Student visa revocations. Visa interview cancellations. Ramped up social media inspections. Protest action restrictions. On campus apprehensions and detentions. Summary deportations.
Yes, everything about student visa evisceration has become as common in America as a priest’s sermon.
Nowadays, foreign students in the US are coming to grips with the reality that the student visa is no longer viewed, at least in certain government circles, as some kind of innocuous immigration contrivance that can be used indiscriminately to pursue academic excellence or skills enhancement in the US.
Not anymore.
Just recently, the US State Department issued an urgent directive freezing all student visa interviews and approvals at American consulates abroad.
While intensified social media vetting is ostensibly the reason for the moratorium, there is more to the measure than meets the eye given the US government’s recent crackdown on foreign students engaged in protest actions against Israel’s counter-offensives in the Middle East.

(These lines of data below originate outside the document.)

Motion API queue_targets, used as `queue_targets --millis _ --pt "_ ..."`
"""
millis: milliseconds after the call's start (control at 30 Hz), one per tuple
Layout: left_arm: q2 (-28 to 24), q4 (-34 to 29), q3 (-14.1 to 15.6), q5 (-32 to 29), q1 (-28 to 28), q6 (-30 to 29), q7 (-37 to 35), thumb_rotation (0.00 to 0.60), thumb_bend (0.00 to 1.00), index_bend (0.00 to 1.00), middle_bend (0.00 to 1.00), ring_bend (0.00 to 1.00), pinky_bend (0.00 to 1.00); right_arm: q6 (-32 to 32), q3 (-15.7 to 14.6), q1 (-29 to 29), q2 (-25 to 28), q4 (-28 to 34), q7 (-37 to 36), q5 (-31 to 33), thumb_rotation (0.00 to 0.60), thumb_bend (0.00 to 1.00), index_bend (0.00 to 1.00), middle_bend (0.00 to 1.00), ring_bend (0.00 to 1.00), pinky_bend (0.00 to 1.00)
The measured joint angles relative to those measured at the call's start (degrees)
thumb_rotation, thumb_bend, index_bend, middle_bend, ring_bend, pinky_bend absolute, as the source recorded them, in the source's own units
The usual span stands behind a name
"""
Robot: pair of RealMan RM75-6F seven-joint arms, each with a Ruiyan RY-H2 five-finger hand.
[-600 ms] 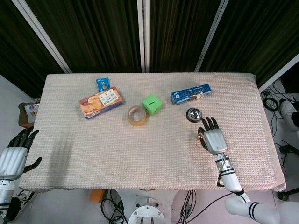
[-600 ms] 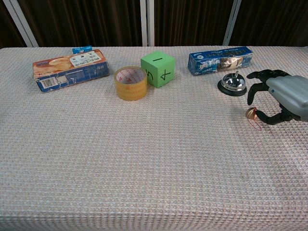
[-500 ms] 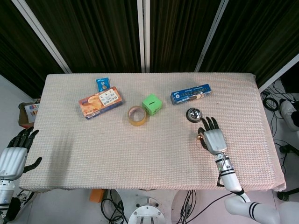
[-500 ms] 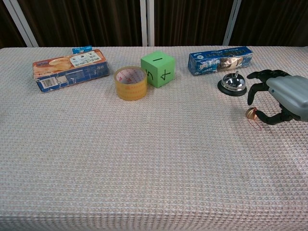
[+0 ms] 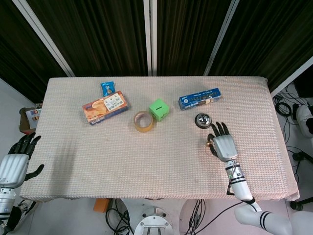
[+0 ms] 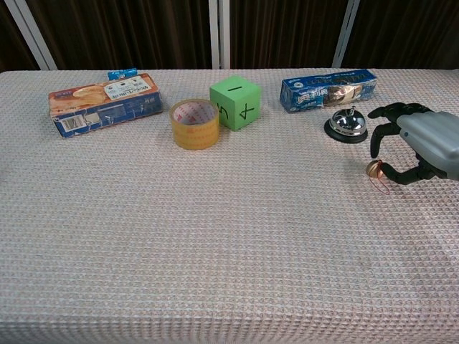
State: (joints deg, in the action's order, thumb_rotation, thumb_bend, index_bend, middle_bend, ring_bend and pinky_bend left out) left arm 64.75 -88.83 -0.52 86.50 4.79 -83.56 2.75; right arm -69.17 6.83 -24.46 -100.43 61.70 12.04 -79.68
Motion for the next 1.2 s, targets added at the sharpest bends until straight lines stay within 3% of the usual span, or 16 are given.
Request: queue_targets --millis 933,1200 --pt "-0.18 0.31 0.05 -0.32 0.12 0.48 -0.44 0.6 0.25 0.09 0.04 0.01 0.19 -0.09 0.4 -0.06 -0.74 -0.85 0.45 0.35 0.6 0.35 0.55 0.13 0.0 0.0" --pt "-0.2 0.37 0.05 -0.28 0.12 0.44 -0.62 0.6 0.25 0.09 0.04 0.01 0.19 -0.49 0.65 -0.05 -0.85 -0.92 0.46 0.39 0.6 0.37 0.61 0.14 0.0 0.0"
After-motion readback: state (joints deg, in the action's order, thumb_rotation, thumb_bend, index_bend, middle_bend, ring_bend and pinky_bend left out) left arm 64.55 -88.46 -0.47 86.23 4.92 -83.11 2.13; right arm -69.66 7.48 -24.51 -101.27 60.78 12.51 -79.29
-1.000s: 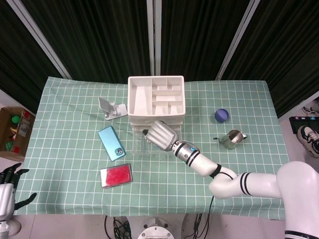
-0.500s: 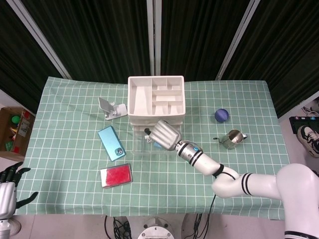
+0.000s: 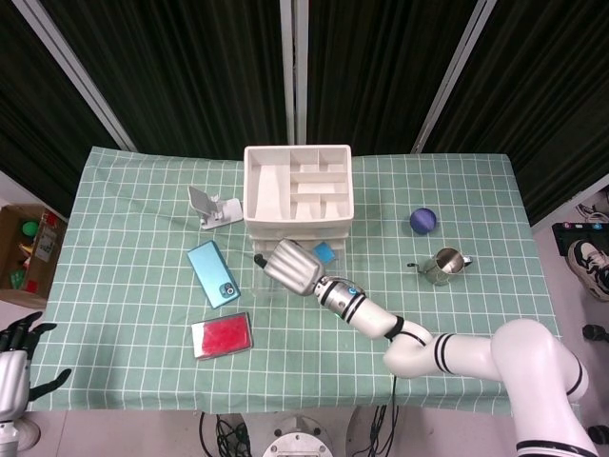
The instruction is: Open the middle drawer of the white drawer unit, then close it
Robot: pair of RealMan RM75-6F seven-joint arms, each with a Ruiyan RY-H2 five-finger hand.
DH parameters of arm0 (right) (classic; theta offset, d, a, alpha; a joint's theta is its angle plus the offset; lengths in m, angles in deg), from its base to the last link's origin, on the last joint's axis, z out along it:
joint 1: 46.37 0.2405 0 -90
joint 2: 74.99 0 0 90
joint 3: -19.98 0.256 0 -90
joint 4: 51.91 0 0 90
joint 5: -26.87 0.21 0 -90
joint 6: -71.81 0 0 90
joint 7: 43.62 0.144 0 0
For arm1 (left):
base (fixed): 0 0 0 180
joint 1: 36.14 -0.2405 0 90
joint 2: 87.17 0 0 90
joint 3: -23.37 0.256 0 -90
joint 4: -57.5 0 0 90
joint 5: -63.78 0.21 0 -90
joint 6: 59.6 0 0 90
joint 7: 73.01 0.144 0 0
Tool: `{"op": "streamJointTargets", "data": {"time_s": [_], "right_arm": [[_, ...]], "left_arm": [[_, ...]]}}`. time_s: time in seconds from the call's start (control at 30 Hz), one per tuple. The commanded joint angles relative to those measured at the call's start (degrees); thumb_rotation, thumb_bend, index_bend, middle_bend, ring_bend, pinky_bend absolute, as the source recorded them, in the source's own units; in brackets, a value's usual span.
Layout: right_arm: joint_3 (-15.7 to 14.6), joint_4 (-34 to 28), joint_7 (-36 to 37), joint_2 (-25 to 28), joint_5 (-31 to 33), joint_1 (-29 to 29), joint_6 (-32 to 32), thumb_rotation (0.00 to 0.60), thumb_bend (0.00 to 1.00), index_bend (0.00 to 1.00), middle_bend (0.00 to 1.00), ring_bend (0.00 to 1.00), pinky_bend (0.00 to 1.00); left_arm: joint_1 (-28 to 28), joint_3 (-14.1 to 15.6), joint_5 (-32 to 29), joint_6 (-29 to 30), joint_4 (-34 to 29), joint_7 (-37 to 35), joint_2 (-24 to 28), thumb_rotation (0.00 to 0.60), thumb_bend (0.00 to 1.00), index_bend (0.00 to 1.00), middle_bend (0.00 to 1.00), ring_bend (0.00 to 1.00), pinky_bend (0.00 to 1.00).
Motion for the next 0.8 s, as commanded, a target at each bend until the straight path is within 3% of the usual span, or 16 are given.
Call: {"op": "streamJointTargets", "data": {"time_s": [0.03,0.27,0.6,0.8], "right_arm": [[1.4,2.7,1.5,-2.8,-1.8,0.7,1.1,0.600,0.00,0.29,0.95,0.96,0.97],[3.8,3.8,2.1,-5.2,-2.1,1.0,2.1,0.600,0.00,0.31,0.95,0.96,0.97],[4.6,-8.9,-8.1,1.5,8.1,-3.2,1.1,0.600,0.00,0.31,0.95,0.96,0.97],[4.1,-11.7,-12.5,3.4,13.9,-4.2,1.1,0.600,0.03,0.32,0.95,0.96,0.97]], "left_arm": [[-0.1,0.0,0.1,0.1,0.1,-0.1,0.0,0.600,0.00,0.29,0.15,0.15,0.20],[-0.2,0.0,0.2,0.3,0.5,-0.5,0.0,0.600,0.00,0.29,0.15,0.15,0.20],[-0.2,0.0,0.8,0.5,1.4,-1.5,-0.4,0.600,0.00,0.29,0.15,0.15,0.20],[-0.2,0.0,1.0,0.5,1.9,-2.0,-0.6,0.600,0.00,0.29,0.15,0.15,0.20]]}}
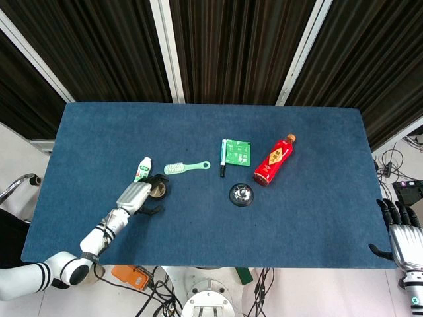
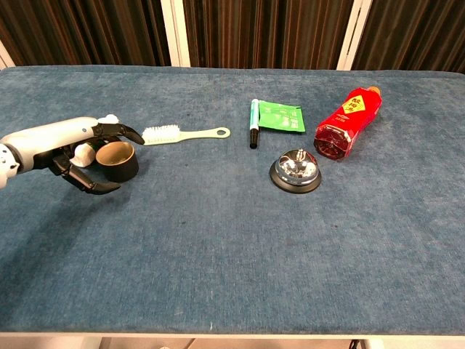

Add to the equation the subsequent announcement regarding the planned revocation of Chinese students’ visas for national security reasons and the overall picture becomes less murky.
To immigration advocates, the logic surrounding the abrupt termination of the foreign students’ legal status vis-à-vis America’s reputation as a welcoming nation and a bastion of advanced knowledge and learning is difficult to get a handle on.
But to concerned citizens who are averse to national security risks, the reasoning behind the moves is as clear as day.
In other countries, foreigners with temporary status, including those on student visas, are not allowed to engage in political activities.
In fact, while freedom of speech and assembly is a universally recognized right, most countries draw the line as to what non-citizens can do or not do, foremost among which is the proscription against violating the host country’s internal laws and policies or committing acts inimical to the country’s national security interests.
Against this backdrop is China’s penchant for spying and stealing military and industrial secrets from other countries, especially from its perceived nemeses, reason enough to justify a wholesale ban of Chinese students as potential spies.
Moreover, could China’s aggressive stance against America’s allies in the Pacific, combined with its ongoing tariff war with the US, provide a valid cover for giving it a political finger by restricting US educational access to Chinese youths?
In a much broader context, should foreign students who take part in campus demonstrations to show solidarity with the Palestinians and Hamas militants who had mercilessly kidnapped and massacred innocent Jewish civilians be entitled to kid gloves treatment despite their “guest” status in a country that has historically been a loyal Israel ally?
Irrespective of one’s perspective on the matter, one thing is worth noting: the controversy has its roots in a momentous event that occurred almost 25 years ago.
Shortly after the 11 September 2001 terrorist attacks – in which the majority of the Islamic perpetrators entered the US on student visas – the US government drastically transformed the student visa vetting process from extremely lax to “passing-through-the-eye-of-a-needle” difficult.
However, whether or not the current state of the country’s national security affairs rises to the level of 09/11’s magnitude to justify imposition of the draconian student visa measures in question is well beyond a lowly immigration attorney’s pay grade.